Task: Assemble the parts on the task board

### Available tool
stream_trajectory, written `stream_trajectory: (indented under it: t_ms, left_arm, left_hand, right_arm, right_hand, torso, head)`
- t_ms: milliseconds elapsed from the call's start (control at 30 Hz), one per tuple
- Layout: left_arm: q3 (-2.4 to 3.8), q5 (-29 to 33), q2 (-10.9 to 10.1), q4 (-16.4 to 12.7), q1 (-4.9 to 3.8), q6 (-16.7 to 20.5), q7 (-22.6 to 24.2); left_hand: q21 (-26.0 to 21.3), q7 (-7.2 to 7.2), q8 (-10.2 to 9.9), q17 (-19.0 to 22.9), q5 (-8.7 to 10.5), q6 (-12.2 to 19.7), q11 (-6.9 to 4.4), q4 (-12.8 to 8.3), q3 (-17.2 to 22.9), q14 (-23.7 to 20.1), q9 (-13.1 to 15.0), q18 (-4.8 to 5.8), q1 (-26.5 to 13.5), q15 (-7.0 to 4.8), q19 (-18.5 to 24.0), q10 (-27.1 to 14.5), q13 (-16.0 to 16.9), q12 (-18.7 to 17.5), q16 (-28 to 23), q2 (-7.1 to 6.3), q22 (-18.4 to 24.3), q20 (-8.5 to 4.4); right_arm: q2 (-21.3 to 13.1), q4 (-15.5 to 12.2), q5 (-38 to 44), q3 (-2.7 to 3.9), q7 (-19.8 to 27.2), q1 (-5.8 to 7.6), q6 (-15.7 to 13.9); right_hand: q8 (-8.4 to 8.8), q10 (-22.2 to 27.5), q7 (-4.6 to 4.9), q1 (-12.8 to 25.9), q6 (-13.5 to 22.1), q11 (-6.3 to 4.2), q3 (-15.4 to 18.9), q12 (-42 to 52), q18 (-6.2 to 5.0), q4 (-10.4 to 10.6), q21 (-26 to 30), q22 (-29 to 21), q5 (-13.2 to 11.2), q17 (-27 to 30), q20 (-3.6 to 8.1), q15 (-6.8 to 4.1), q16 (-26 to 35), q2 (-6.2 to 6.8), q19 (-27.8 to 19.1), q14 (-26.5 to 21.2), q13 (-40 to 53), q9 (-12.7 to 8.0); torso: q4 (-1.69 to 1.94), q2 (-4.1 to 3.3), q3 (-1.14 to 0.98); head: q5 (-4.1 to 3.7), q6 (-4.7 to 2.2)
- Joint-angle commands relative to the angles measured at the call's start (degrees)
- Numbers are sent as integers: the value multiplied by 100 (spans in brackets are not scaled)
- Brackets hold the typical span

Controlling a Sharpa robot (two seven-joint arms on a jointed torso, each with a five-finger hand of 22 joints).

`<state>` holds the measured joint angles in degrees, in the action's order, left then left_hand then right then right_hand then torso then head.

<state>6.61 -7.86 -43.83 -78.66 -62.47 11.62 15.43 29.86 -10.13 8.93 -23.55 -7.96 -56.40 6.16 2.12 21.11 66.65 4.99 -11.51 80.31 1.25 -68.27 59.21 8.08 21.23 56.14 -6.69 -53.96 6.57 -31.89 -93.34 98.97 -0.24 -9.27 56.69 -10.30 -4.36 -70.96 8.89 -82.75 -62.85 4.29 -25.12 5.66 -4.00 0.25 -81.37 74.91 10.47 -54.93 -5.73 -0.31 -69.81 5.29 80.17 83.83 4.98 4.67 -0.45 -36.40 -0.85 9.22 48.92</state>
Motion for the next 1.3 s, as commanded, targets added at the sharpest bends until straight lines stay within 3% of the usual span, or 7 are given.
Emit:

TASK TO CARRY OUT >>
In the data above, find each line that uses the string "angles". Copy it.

THE COMPLETED TASK >>
- Joint-angle commands relative to the angles measured at the call's start (degrees)
`<state>` holds the measured joint angles in degrees, in the action's order, left then left_hand then right then right_hand then torso then head.

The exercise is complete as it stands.